Transcribe the full listing, keeping every word as it stands.

────────────────────

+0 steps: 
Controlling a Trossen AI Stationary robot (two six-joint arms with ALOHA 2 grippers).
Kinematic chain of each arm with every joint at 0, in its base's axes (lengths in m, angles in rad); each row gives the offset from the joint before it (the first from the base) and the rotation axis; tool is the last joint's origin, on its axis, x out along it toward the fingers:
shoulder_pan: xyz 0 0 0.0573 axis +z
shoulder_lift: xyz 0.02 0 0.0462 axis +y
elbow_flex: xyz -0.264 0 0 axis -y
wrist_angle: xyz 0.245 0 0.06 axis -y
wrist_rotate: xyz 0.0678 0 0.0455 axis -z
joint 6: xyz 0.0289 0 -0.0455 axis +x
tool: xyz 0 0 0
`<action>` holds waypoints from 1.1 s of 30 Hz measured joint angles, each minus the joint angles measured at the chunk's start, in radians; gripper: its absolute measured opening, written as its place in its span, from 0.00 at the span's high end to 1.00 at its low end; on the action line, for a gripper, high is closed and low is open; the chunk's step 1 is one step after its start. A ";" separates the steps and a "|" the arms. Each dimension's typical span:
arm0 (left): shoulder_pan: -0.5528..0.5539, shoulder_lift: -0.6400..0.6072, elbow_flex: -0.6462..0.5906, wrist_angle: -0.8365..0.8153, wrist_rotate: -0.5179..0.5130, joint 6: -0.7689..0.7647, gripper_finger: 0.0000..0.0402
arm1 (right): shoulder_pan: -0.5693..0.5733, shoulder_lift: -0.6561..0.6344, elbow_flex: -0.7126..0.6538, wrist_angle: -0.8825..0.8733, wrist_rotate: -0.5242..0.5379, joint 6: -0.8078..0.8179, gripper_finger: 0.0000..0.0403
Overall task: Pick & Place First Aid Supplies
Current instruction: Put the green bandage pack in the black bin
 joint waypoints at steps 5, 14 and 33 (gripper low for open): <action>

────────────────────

> [Solution below]:
+0 steps: 
Controlling a Trossen AI Stationary robot (two six-joint arms with ALOHA 2 grippers).
Kinematic chain of each arm with every joint at 0, in its base's axes (lengths in m, angles in rad); each row gives the offset from the joint before it (the first from the base) and the rotation axis; tool is the last joint's origin, on its axis, x out along it toward the fingers:
shoulder_pan: xyz 0 0 0.0573 axis +z
shoulder_lift: xyz 0.02 0 0.0462 axis +y
elbow_flex: xyz -0.264 0 0 axis -y
wrist_angle: xyz 0.245 0 0.06 axis -y
wrist_rotate: xyz 0.0678 0 0.0455 axis -z
joint 6: xyz 0.0289 0 -0.0455 axis +x
tool: xyz 0 0 0
`<action>` holds waypoints from 1.1 s of 30 Hz measured joint angles, each minus the joint angles measured at the chunk's start, in radians; gripper: its absolute measured opening, written as its place in its span, from 0.00 at the span's high end to 1.00 at its low end; on the action line, for a gripper, high is closed and low is open; the chunk's step 1 is one step after its start. A ";" separates the steps and a "|" the arms. Each dimension's typical span:
arm0 (left): shoulder_pan: -0.5528..0.5539, shoulder_lift: -0.6400..0.6072, elbow_flex: -0.6462..0.5906, wrist_angle: -0.8365..0.8153, wrist_rotate: -0.5179..0.5130, joint 6: -0.7689..0.7647, gripper_finger: 0.0000..0.0402
arm1 (right): shoulder_pan: -0.5693..0.5733, shoulder_lift: -0.6561..0.6344, elbow_flex: -0.7126..0.6538, wrist_angle: -0.8825..0.8733, wrist_rotate: -0.5242..0.5379, joint 6: -0.8078..0.8179, gripper_finger: 0.0000..0.0403
Overall task: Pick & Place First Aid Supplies
Current instruction: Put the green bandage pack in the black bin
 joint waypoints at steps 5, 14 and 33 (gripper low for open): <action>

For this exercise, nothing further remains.